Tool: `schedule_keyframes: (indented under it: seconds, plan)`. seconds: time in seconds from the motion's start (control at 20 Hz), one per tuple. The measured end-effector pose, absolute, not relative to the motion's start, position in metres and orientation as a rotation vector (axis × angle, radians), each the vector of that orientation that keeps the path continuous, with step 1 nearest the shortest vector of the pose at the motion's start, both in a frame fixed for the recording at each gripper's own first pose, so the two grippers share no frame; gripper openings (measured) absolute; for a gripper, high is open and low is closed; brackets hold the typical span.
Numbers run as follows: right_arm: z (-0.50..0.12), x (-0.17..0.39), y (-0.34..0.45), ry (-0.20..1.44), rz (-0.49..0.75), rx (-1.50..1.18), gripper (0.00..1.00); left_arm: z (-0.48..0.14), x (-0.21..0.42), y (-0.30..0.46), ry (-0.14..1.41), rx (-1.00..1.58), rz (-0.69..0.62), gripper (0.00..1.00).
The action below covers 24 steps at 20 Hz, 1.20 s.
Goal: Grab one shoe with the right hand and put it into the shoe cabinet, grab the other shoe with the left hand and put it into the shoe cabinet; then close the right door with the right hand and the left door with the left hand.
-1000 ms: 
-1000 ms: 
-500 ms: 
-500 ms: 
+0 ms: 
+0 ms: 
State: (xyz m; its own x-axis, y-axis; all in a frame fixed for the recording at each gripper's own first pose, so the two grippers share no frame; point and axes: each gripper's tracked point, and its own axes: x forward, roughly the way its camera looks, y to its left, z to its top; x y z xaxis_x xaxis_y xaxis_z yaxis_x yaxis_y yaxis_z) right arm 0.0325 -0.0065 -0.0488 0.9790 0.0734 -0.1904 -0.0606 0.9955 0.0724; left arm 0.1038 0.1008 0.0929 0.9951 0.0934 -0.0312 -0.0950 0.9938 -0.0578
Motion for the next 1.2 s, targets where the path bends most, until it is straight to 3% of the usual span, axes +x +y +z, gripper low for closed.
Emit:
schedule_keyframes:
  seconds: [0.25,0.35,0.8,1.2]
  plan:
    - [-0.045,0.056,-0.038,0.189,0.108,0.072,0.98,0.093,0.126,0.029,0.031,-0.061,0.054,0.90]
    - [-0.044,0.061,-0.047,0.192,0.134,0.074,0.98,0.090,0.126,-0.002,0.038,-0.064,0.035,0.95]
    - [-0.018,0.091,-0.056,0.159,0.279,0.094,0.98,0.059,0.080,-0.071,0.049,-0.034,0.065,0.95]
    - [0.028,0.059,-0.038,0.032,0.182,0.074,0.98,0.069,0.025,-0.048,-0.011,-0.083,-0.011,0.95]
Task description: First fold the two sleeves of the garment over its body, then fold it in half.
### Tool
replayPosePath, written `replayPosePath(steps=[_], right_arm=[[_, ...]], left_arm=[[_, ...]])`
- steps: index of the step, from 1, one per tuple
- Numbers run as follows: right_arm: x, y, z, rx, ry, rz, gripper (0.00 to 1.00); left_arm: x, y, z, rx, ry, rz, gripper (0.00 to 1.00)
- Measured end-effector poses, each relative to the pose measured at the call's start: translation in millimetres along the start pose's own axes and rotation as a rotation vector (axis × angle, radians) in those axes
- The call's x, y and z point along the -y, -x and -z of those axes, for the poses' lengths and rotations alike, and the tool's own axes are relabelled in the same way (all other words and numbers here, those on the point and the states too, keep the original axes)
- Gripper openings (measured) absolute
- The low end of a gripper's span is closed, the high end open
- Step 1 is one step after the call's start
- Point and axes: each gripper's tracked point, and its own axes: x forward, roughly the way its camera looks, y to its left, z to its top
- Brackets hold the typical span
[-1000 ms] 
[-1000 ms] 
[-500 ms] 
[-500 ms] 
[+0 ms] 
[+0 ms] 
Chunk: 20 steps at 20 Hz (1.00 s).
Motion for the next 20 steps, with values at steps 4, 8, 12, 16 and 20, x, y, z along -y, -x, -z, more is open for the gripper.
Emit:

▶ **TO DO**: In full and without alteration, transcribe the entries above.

▶ **RESULT**:
Tool: `schedule_keyframes: (indented under it: seconds, plan)`. seconds: time in seconds from the motion's start (control at 20 Hz), one per tuple. The measured end-effector pose, absolute, not relative to the motion's start, position in metres and orientation as a rotation vector (axis × angle, radians), each the vector of that orientation that keeps the path continuous, with step 1 nearest the shortest vector of the pose at the motion's start, both in a frame fixed for the recording at each gripper's own first pose, so the two grippers share no frame; gripper openings (measured) absolute; for a gripper, high is open and low is closed; brackets hold the typical span.
Numbers run as follows: right_arm: z (-0.50..0.12), x (-0.17..0.39), y (-0.34..0.45), ry (-0.20..1.44), rz (-0.49..0.75), rx (-1.50..1.18), gripper (0.00..1.00); left_arm: z (-0.48..0.14), x (-0.21..0.42), y (-0.30..0.46), ry (-0.14..1.41), rx (-1.00..1.58), rz (-0.69..0.62), gripper (0.00..1.00).
The action below covers 24 steps at 20 Hz, 1.20 s.
Goal: Grab one shoe with the right hand and put it into the shoe cabinet, grab the other shoe with the left hand and put it into the shoe cabinet; then close the right door with the right hand and the left door with the left hand.
-1000 ms: 
-1000 ms: 
-500 ms: 
-500 ms: 
+0 ms: 
+0 ms: 
State: (xyz m; its own x-axis, y-axis; all in a frame fixed for the recording at each gripper's own first pose, so the two grippers share no frame; point and axes: each gripper's tracked point, and its own axes: x forward, roughly the way its camera looks, y to its left, z to its top; x y z xaxis_x xaxis_y xaxis_z yaxis_x yaxis_y yaxis_z) right arm 0.0325 -0.0065 -0.0488 0.9790 0.0734 -0.1904 -0.0606 0.9955 0.0724; left arm 0.1038 0.1008 0.0929 0.9951 0.0934 -0.0312 -0.0950 0.9938 -0.0578
Motion for the next 1.2 s, targets where the path bends most, until it is straight to 3% of the usual span, axes +x +y +z, gripper low for closed.
Emit:
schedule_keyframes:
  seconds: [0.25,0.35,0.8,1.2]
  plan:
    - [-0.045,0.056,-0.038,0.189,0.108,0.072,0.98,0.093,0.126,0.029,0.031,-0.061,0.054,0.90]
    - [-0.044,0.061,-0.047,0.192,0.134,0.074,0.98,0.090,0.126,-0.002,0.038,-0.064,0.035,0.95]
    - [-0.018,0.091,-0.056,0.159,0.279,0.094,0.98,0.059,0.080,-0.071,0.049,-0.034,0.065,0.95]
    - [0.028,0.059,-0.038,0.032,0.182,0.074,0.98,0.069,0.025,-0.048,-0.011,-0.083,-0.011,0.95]
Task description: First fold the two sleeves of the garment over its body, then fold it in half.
### Tool
replayPosePath, written `replayPosePath(steps=[_], right_arm=[[_, ...]], left_arm=[[_, ...]])`
- steps: index of the step, from 1, one per tuple
- Numbers run as follows: right_arm: x, y, z, rx, ry, rz, gripper (0.00 to 1.00); left_arm: x, y, z, rx, ry, rz, gripper (0.00 to 1.00)
- Measured end-effector poses, each relative to the pose measured at the call's start: translation in millimetres along the start pose's own axes and rotation as a rotation vector (axis × angle, radians) in those axes
- The call's x, y and z point along the -y, -x and -z of those axes, for the poses' lengths and rotations alike, and the tool's own axes are relabelled in the same way (all other words and numbers here, those on the point and the states too, keep the original axes)
- Gripper openings (measured) absolute
- The low end of a gripper's span is closed, the high end open
- Step 1 is one step after the call's start
- Point and axes: each gripper's tracked point, and its own axes: x forward, roughly the way its camera looks, y to its left, z to its top
- Brackets hold the typical span
[-1000 ms] 
[-1000 ms] 
[-500 ms] 
[-500 ms] 
[+0 ms] 
[+0 ms] 
Chunk: 20 steps at 20 Hz (1.00 s).
Motion for the next 20 steps, with values at steps 4, 8, 12, 16 and 20, x, y, z along -y, -x, -z, more is open for the gripper.
Emit:

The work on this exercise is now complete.